El trayecto no ayudó a mejorarle el ánimo. A caballo, entre barrancos y caminos recién abiertos, atravesó un paisaje abrupto al que no estaba acostumbrado. Cuando por fin llegó, anotó en su diario una descripción poco entusiasta. Llamó a La Palma «tierra maldita».
Vista actual de Tazacorte, en La Palma / LP/DLP
No le faltaban motivos. La finca estaba medio arruinada, el riego era deficiente y los molinos necesitaban más inversión de la que sus jefes estaban dispuestos a poner. Durante el día inspeccionaba las propiedades y revisaba los canales de agua; por la noche se encerraba con los libros de cuentas.

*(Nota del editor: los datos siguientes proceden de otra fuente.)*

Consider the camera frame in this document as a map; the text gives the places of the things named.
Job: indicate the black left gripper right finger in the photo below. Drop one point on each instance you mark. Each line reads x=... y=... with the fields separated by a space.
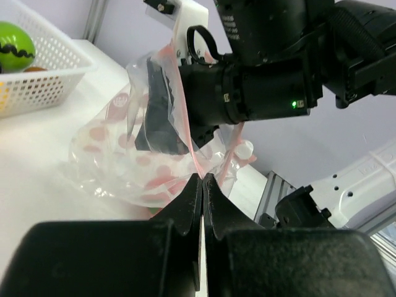
x=246 y=259

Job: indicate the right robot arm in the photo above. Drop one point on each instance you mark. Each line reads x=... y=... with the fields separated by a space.
x=283 y=54

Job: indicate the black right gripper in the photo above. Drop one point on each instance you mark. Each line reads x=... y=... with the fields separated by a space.
x=227 y=93

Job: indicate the brown fake kiwi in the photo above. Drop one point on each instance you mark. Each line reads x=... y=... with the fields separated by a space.
x=34 y=69

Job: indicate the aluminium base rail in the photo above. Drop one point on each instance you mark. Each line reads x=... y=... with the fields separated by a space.
x=341 y=201

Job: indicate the clear zip top bag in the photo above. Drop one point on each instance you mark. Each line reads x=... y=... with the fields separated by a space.
x=105 y=164

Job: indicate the yellow fake pepper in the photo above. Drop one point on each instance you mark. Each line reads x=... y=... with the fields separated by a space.
x=4 y=93

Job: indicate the white plastic basket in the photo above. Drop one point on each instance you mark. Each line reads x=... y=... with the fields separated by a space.
x=58 y=67

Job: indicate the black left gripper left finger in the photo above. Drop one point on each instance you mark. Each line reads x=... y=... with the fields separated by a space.
x=155 y=257

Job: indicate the green fake apple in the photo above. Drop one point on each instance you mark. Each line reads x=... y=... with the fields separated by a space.
x=17 y=49

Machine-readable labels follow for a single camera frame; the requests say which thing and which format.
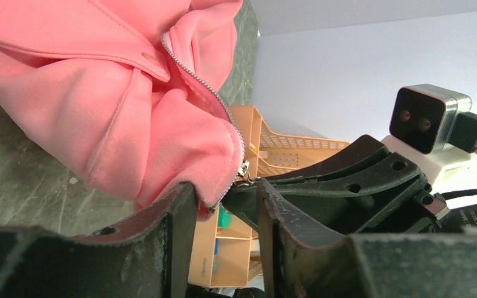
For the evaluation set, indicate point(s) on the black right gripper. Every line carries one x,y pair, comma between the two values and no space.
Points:
381,194

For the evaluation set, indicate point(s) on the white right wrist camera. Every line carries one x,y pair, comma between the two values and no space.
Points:
435,128

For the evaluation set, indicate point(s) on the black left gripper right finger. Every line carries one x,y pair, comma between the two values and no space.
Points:
303,258

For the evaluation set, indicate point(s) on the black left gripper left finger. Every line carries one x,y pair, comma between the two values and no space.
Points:
145,255

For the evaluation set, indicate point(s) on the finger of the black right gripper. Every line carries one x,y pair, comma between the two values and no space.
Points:
359,155

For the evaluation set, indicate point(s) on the blue capped item in organizer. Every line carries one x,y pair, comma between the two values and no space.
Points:
216,247

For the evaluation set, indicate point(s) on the green eraser in organizer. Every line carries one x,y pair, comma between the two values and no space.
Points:
224,219

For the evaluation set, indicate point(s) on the pink zip-up jacket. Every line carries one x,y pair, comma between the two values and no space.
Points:
125,93

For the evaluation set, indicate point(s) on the orange plastic desk organizer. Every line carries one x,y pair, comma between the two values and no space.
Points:
238,260

Todo le parecía provisional, ineficiente o mal hecho, como si la isla acabara de ser conquistada apenas quince años atrás.
Aun así, intentó dejar las cosas en orden. Trazó nuevas canalizaciones, revisó las cuentas y dio instrucciones para mejorar las cosechas. Pero sabía que nada de eso cambiaría gran cosa. Antes de que llegara el invierno, decidió marcharse, por si alguna tormenta tenía la ocurrencia de retenerlo en la isla. El 2 de octubre de 1509, apenas una semana después de haberla pisado por primera vez, se embarcó de vuelta.
El experimento fallido de los Welser
La historia de los Welser en La Palma no duró mucho más. Cuatro años después, en 1513, la compañía vendió las plantaciones y el ingenio azucarero a dos comerciantes flamencos. La finca, que había costado más de trescientos mil maravedíes, pasó de mano en mano hasta quedar integrada en las redes de los nuevos propietarios isleños.
Para los Welser, aquello fue un experimento fallido, una inversión demasiado lejos de su zona de influencia y de los circuitos donde estaban acostumbrados a operar. La distancia complicaba el control y las rutas atlánticas aún no eran tan estables como las del Mediterráneo.
En su diario, Rem no menciona a los trabajadores de las plantaciones ni los métodos de cultivo, aunque deja entrever su incomodidad ante el clima, las distancias y la precariedad. Su testimonio es una ventana excepcional a la realidad canaria de comienzos del siglo XVI, vista desde los ojos —y el desdén— de un comerciante europeo.
Si no fuera porque las plagas son al campo como la tormenta al marino, y más en aquellos años, pensaríamos que la de gusanos que destrozó las cosechas de La Palma al año siguiente de la visita de Rem era cosa de la maldición.